A day after Italy’s President Sergio Mattarella rejected the populist coalition’s nominee for the post of minister of economy which in turn led to the PM-designate resigning, global stock markets fell amid fears of another eurozone-meltdown.
The Dow in the U.S., which slid 505 points at its low, ended the day down 392 points, or 1.6%, at 24,361.45 as Wall Street reacted to the prospect of new elections in the eurozone's third-largest economy. Investors are worried about anti-euro political parties — 5 Star Movement and Northern League — gaining power in Italy, which could potentially lead to that nation's exit from the 19-nation currency union.
Fresh elections seem imminent in Italy after the President appointed an interim prime minister to head a caretaker government until a new date is set for another general election. The President in Italy has the power to veto the elected government’s choice of a cabinet berth however, as the two parties are seen as populist, Mattarella’s stand is being seen as an opposition to the people’s choice. The two parties are now demanding an election and intend to rally around their anti-Euro stand.
The political uncertainty in Italy slammed Italian bank stocks and government bonds, and knocked the euro down by almost 1% to a nearly one-year low vs. the dollar. Other countries that are considered economically weaker in Europe, like Portugal and Spain, also experienced losses in their debt, with their yields rising as their prices fell. Last Friday, the spread, or gap, between the yield on benchmark 10-year Italian bonds and its German equivalent reached 215 basis points, its highest level since 2014. More tellingly, German 10-year debt, a safe haven asset for nervous investors, enjoyed its best weekly gain since the acute phase of the euro-zone debt crisis in mid-2012, according to data from Bloomberg. The Financial Select Sector SPDR ETF, which tracks a broad basket of U.S. bank stocks, fell 3.3%.
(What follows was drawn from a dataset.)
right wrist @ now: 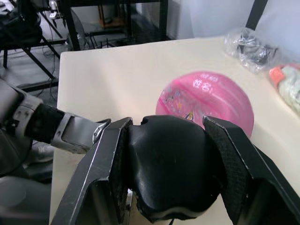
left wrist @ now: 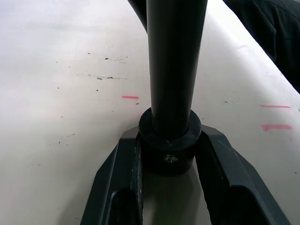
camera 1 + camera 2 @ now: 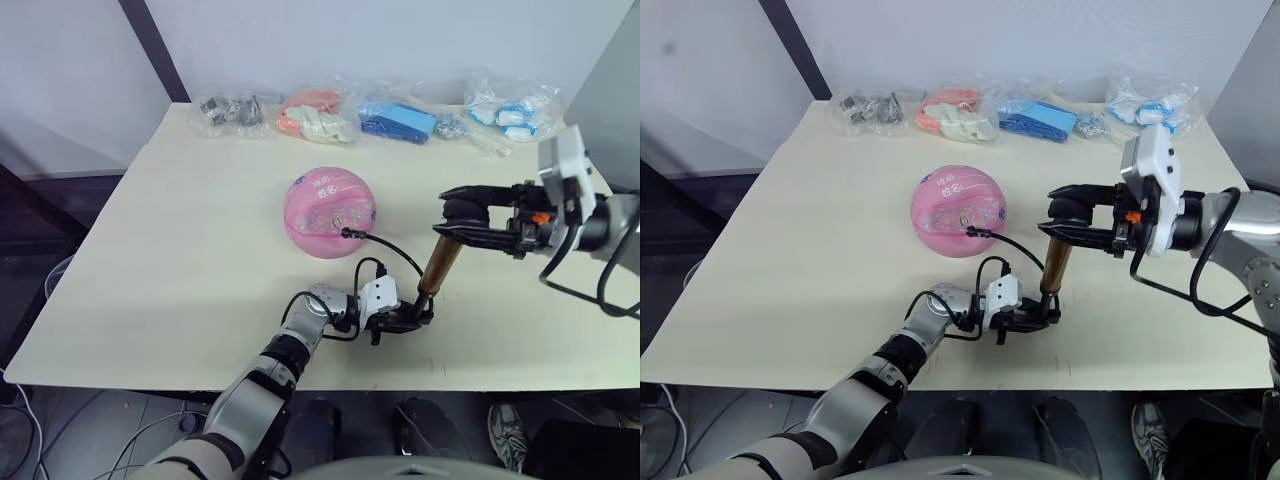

Experts also say the populist government’s lack of experience puts into doubt their ability to rein in the country's massive national debt - equal to 1.3 times its annual output. Italy’s economic condition has often been called ‘too big to fail,’ which puts added stress on the European Central Bank which holds 15 percent of Italy’s bonds. On Friday, ratings agency Moody's had threatened to downgrade Italy's debt rating, citing a risk that the new government might fail to reduce its public debt.